WHAT THE EXERCISE ASKS
Whenever "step" occurs in a line of the material, list that line.

AVAILABLE DATA

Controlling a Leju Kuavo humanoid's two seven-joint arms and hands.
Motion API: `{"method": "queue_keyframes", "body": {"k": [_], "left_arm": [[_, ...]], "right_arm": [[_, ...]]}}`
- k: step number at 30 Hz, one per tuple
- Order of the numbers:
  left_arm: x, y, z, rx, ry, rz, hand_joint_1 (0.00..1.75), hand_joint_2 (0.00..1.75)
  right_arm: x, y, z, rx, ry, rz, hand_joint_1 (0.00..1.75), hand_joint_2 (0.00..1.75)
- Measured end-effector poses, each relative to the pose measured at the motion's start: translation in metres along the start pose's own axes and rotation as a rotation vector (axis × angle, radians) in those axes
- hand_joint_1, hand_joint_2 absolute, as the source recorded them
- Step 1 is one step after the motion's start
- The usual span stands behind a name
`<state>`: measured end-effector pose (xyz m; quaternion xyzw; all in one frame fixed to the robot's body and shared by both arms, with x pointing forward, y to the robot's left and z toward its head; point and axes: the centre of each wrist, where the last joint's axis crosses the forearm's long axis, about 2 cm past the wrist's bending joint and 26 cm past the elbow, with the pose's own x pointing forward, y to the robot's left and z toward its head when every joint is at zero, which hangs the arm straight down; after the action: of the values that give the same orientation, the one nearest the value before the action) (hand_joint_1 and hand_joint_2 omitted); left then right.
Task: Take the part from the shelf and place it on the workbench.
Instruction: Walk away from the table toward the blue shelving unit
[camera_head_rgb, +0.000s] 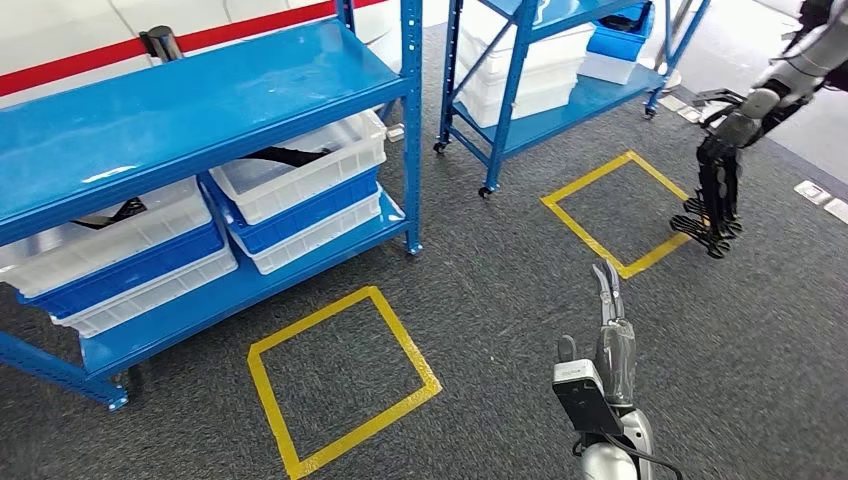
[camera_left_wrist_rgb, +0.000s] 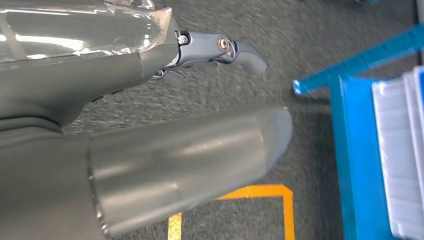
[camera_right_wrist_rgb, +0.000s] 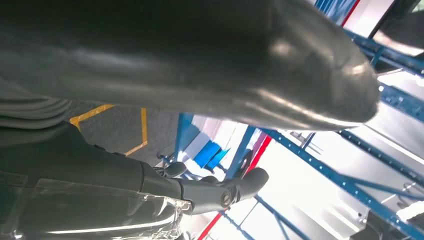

TASK SOLUTION
- k: step number at 30 Hz, one per tuple
- Step 1 is one step after the motion's start

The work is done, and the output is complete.